Why limit a blanket? Why limit your self?  Just let go!

Sunday, September 5, 2010

Empty Nest? No, Never!

photo: © Lyn Baxter |

I'd been hearing about--and dreading-- this frightening "syndrome" for many years before I became its victim. You know the one--the horrible affliction that parents suffer when all the birdies fly the nest, leaving mom and dad with (supposedly) nothing to do. In fact, for years I'd prepared myself for the terrifying day when all the beds (except mine and my husband's) would be empty, when there would be only two places instead of five at the dinner table, and no school lunches to make. Yes, when our first son left for college and eventually his own apartment I wept with abandon, and when the second son was delivered to faraway Pittsburgh for his college experience I cried for days. And just last year, when our third offspring left for his Freshman year, my knees buckled and I nearly crumpled to the floor. I couldn't imagine what my life would be like without piles of laundry and elaborate family dinners to make. After all, I'd been on this nesting track for twenty-some years.

But  then, a funny thing happened. A bunch of other eggs that had been sitting in my nest for a couple of decades began to hatch! I'd warmed them here and there, and paid them a bit of attention over the years, but I'd never really had the time to sit with them long enough to give them life. With my wonderful children off on their own and following their independent agendas, however, these eggs began to crack.

Inside, I found hours and hours of yoga--a practice I absolutely love. No longer did I need to "steal away" to yoga class--I could go any time I liked!  And so I began to practice Iyengar yoga almost every day at the gym, and to explore the beautiful and spiritual path of Kundalini yoga. About the same time, I found myself reading scores of books from the toppling pile I hadn't gotten to while raising my children. And my husband and I began taking daily walks, sometimes for hours. Midday lunch at a fancy French restaurant? Why the hell not? A day-trip to the beach in mid-February? Go for it! How about meditating, gardening, or lifting weights? Or just lighting a candle and journaling? Yes, I still did some "work"--writing is my trade. But the "empty nest" offered an opportunity to "fill" so many hours I'd never had to myself before. 
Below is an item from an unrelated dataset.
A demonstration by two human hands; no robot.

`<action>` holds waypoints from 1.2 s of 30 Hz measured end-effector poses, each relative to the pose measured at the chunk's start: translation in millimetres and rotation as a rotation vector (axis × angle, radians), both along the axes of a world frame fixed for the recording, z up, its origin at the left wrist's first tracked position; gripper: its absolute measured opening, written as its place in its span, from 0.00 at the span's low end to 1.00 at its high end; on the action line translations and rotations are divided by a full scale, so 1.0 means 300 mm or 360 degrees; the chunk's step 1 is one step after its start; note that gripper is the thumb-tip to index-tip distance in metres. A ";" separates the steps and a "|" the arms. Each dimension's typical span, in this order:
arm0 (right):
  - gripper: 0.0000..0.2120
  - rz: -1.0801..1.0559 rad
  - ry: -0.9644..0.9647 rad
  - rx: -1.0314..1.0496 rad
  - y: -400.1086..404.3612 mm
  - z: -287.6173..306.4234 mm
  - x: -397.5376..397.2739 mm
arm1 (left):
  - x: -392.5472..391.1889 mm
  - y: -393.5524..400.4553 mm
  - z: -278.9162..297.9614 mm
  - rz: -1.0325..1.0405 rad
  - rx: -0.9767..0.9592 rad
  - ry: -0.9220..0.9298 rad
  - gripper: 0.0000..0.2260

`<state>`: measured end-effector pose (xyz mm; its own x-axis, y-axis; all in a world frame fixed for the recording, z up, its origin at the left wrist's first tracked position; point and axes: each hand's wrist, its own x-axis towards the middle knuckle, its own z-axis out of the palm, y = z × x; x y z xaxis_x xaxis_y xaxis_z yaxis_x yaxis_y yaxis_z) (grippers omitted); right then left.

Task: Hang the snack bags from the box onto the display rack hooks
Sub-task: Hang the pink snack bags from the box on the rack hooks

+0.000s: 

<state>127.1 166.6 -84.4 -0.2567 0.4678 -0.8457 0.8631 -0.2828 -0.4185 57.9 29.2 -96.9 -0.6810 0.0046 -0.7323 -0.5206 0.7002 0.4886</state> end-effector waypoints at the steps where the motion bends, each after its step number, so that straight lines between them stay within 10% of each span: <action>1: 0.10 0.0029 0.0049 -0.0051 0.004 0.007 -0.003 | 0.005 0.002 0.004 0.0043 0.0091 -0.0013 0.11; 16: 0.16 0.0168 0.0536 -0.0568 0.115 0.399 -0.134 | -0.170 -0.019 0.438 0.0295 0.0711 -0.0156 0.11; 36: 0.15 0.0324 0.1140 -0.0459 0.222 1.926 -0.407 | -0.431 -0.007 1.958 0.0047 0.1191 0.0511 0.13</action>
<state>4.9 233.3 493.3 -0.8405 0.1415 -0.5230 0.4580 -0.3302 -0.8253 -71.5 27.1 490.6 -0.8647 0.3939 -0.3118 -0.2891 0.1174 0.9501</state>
Of course, I miss my children, as most parents do. And I love having them home for summers and holidays. But I must admit that the "empty nest" syndrome is not what it's cracked up to be. Instead of lonesome days reminiscing about diapers, sandboxes, and school plays, I find my "empty" new  life to be over-flowing.  The empty nest, I've discovered, isn't a stage of life parents should fear; instead, it's a golden opportunity to spread your own wings and soar.